**WHAT IS EXPECTED**
At the line with "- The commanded", start repeating the data, and continue line by line through the final line, exactly.

**RECORDED INFORMATION**

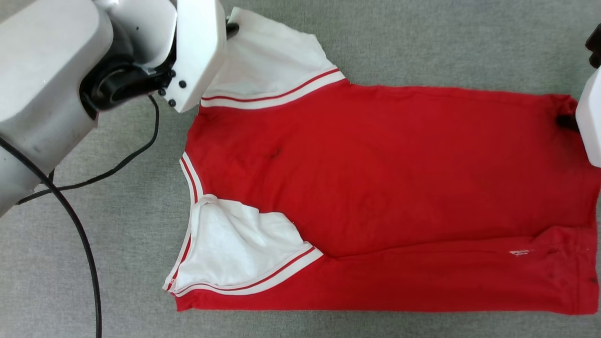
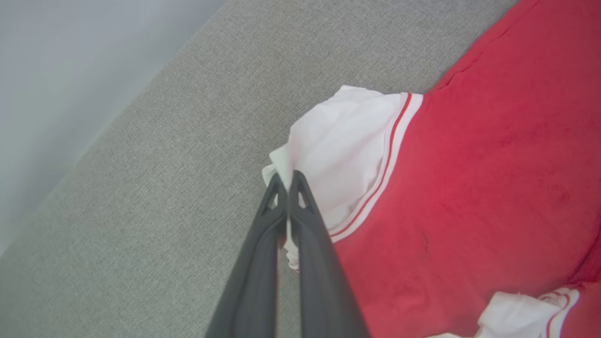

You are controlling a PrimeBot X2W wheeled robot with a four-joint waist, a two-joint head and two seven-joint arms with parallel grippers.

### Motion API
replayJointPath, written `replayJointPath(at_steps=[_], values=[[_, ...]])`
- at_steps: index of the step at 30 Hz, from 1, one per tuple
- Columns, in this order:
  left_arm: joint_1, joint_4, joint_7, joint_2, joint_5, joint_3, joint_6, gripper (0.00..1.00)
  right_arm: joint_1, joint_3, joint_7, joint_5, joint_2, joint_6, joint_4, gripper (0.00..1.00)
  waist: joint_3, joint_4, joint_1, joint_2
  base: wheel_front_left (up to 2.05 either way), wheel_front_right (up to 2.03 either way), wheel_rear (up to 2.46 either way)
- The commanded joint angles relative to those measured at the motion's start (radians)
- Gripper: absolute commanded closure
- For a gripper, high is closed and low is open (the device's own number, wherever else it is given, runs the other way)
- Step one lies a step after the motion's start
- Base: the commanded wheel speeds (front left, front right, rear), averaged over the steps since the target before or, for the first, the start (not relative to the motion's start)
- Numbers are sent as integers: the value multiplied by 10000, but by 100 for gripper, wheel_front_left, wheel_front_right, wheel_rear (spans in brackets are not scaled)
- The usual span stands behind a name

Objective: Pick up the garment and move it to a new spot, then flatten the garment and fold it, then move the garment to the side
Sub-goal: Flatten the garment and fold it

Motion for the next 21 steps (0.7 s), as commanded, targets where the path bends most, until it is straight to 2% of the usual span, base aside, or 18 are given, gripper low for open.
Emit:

**EXERCISE SOLUTION**
- The commanded joint angles relative to those measured at the motion's start (radians)
- Gripper: absolute commanded closure
- For a gripper, high is closed and low is open (the device's own number, wherever else it is given, runs the other way)
- Step one lies a step after the motion's start
- Base: the commanded wheel speeds (front left, front right, rear), averaged over the steps since the target before or, for the first, the start (not relative to the motion's start)
- Numbers are sent as integers: the value multiplied by 10000, but by 100 for gripper, wheel_front_left, wheel_front_right, wheel_rear (spans in brackets are not scaled)
- The usual span stands behind a name

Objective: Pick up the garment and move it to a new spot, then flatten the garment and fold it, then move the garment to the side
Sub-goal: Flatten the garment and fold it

Motion for the next 21 steps (0.7 s), as commanded, targets where the path bends most, until it is straight to 2% of the usual span, base aside, or 18 are given, gripper low for open.
Emit:

What this exercise required is now done.